● **Task directions**: The result should consist solely of the line containing "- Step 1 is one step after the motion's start" and the lines that follow it below, each reproduced exactly, the last line included.

● ● ● ●

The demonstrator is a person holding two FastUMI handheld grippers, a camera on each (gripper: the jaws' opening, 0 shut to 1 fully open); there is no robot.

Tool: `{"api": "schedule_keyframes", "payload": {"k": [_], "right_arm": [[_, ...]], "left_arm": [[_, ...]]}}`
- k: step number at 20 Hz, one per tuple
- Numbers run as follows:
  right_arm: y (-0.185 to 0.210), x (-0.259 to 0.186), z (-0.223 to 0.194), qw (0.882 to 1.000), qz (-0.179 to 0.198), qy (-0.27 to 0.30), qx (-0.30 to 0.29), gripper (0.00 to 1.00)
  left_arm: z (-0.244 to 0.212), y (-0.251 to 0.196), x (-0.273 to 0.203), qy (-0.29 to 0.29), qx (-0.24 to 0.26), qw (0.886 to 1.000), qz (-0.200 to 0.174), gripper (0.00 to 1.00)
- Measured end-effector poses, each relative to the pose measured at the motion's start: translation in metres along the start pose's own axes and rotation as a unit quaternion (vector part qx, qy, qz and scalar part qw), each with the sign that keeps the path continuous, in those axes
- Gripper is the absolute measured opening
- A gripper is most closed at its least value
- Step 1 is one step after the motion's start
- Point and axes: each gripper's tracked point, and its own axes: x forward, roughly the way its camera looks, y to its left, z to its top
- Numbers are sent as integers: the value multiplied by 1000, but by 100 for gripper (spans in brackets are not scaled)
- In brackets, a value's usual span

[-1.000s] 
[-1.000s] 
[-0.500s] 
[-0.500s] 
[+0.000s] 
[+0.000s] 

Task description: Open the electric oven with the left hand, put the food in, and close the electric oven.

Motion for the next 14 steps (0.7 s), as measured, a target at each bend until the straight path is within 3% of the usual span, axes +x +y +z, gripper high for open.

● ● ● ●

● **Exercise result**:
- Step 1 is one step after the motion's start
- Point and axes: each gripper's tracked point, and its own axes: x forward, roughly the way its camera looks, y to its left, z to its top
- Numbers are sent as integers: the value multiplied by 1000, but by 100 for gripper (spans in brackets are not scaled)
- In brackets, a value's usual span

[-1.000s] 
[-1.000s] 
[-0.500s] 
[-0.500s] 
[+0.000s] 
[+0.000s] 

Task description: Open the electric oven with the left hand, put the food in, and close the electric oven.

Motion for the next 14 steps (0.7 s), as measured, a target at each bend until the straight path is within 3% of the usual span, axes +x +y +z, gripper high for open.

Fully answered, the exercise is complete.